Yesterday evening, I attended an event with one of my favourite speakers – Dr Dumisani Magadlela. He is a highly respected South African expert in the area of Ubuntu Intelligence and has touched many lives with his wisdom. Dumi’s simplest definition of Ubuntu for the layman is: I am who I am because of who you are. In other words, we are who we are because of our collective experience. He is HUGELY against the idea putting people in boxes and labelling them – which is something that we marketers like to do, because it makes things nice and easy for us. It makes the job of marketing that much simpler to be able to group / box / generalise about people, their traits, their habits and so on.

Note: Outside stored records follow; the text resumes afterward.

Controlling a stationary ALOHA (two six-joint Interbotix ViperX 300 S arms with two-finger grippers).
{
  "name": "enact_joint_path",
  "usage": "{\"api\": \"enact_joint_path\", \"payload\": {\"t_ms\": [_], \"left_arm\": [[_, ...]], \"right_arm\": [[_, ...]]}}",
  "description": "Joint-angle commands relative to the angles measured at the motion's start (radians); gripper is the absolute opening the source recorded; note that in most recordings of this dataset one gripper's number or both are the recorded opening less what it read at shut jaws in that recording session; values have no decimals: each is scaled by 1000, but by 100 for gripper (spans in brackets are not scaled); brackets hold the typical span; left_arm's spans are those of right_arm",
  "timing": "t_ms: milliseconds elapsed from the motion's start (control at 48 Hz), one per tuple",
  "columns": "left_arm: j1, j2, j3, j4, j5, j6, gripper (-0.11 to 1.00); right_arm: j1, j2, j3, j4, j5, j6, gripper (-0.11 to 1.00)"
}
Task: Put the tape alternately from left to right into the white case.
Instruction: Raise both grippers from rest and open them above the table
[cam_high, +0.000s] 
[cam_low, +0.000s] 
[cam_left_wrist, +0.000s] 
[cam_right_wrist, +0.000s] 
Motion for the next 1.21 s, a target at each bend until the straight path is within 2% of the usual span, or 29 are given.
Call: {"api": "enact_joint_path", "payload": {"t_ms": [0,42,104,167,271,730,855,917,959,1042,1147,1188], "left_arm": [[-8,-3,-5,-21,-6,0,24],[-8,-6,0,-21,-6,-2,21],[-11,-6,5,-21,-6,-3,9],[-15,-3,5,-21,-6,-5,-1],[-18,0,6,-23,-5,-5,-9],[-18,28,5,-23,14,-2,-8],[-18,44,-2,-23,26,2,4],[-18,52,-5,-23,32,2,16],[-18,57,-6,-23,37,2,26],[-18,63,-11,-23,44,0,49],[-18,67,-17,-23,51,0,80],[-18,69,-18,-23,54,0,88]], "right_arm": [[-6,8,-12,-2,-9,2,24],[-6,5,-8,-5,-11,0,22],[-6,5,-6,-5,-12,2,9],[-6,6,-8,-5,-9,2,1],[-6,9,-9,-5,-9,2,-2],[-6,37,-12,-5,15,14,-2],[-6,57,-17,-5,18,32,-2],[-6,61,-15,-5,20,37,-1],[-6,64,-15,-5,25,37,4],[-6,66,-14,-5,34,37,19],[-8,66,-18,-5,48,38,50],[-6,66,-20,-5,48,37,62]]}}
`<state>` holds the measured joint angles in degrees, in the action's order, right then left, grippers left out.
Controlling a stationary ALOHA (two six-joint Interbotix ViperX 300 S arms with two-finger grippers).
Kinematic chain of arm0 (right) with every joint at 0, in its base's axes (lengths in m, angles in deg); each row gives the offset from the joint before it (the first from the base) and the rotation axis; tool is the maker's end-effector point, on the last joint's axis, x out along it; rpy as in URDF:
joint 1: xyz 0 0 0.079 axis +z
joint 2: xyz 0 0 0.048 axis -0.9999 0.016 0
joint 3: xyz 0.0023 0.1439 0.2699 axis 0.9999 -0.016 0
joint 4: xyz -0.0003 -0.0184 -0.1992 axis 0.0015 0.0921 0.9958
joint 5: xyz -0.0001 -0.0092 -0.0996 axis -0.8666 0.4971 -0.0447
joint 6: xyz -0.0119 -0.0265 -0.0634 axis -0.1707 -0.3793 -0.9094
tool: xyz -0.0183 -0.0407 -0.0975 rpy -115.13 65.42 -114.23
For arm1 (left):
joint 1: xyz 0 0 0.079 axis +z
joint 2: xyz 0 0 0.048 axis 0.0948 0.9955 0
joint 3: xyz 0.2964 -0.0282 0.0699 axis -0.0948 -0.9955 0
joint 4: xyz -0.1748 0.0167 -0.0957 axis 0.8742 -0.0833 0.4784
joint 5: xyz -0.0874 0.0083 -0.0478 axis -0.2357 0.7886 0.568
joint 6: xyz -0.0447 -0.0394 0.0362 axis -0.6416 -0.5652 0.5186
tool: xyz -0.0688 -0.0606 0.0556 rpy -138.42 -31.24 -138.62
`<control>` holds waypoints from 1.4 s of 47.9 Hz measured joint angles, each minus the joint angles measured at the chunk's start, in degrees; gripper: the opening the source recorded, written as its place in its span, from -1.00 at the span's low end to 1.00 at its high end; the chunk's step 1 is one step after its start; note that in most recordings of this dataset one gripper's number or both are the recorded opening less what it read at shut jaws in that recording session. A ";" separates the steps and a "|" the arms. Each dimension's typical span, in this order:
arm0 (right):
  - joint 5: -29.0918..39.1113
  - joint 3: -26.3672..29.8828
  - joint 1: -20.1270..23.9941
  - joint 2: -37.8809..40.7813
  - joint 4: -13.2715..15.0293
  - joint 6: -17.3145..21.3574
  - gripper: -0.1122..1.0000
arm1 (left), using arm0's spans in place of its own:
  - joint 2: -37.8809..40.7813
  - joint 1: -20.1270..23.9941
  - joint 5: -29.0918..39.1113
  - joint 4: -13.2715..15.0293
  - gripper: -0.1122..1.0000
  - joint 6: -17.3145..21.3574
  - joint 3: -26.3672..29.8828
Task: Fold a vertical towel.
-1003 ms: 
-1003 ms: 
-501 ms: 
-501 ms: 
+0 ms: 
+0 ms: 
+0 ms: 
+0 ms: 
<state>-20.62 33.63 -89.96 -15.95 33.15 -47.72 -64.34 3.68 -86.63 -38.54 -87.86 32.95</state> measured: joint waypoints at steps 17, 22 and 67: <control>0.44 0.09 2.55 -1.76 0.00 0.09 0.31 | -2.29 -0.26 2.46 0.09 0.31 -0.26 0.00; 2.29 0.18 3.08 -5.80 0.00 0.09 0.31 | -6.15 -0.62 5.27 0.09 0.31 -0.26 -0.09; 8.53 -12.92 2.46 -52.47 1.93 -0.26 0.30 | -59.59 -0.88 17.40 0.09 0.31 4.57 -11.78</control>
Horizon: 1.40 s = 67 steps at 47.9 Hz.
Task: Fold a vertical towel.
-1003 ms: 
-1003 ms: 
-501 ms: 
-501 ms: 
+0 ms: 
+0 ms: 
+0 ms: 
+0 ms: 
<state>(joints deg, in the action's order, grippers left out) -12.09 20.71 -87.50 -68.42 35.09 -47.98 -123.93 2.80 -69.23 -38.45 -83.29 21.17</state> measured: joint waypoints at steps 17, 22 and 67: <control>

But I had a bit of an epiphany this morning after last night’s conversation had time to fester in my brain, and I realised that Dumi’s resistance to putting people in boxes had some merit. If I think of my existing and potential clients, I am who I am because of who they are and because of what they need and are missing in their lives, businesses or practices. We are incredibly interconnected – not in a master/servant way, not in a client/service-provider way, but in a partnership. We are who we are because of each other. If we suspend our hierarchical or power constructs for a moment, we will realise that we are equals.
Let me give you an example: I do not claim to have any financial acumen whatsoever. I have certainly picked up bits and pieces along the way, but I rely on the specialist expertise of my teams of Chartered Accountants and Auditors to do what they specialise in so that I can focus on what I am good at, and I am quite happy to pay them for their expertise (if anyone is looking for some great accountants, I can give some good recommendations). They’re partners in making my business a success.
By the same token, I spend a lot of time studying my field and new developments so that I can offer my clients sound, practical advice that helps them market their businesses without spending a cent. I want them to be able to lose their anxiety about marketing their businesses, and be able to focus on what they are really great at.
What is YOUR relationship like with your clients? Are you who and where you are because of the relationship that you have? Are you part of YOUR clients’ success formula or are you a grudge purchase?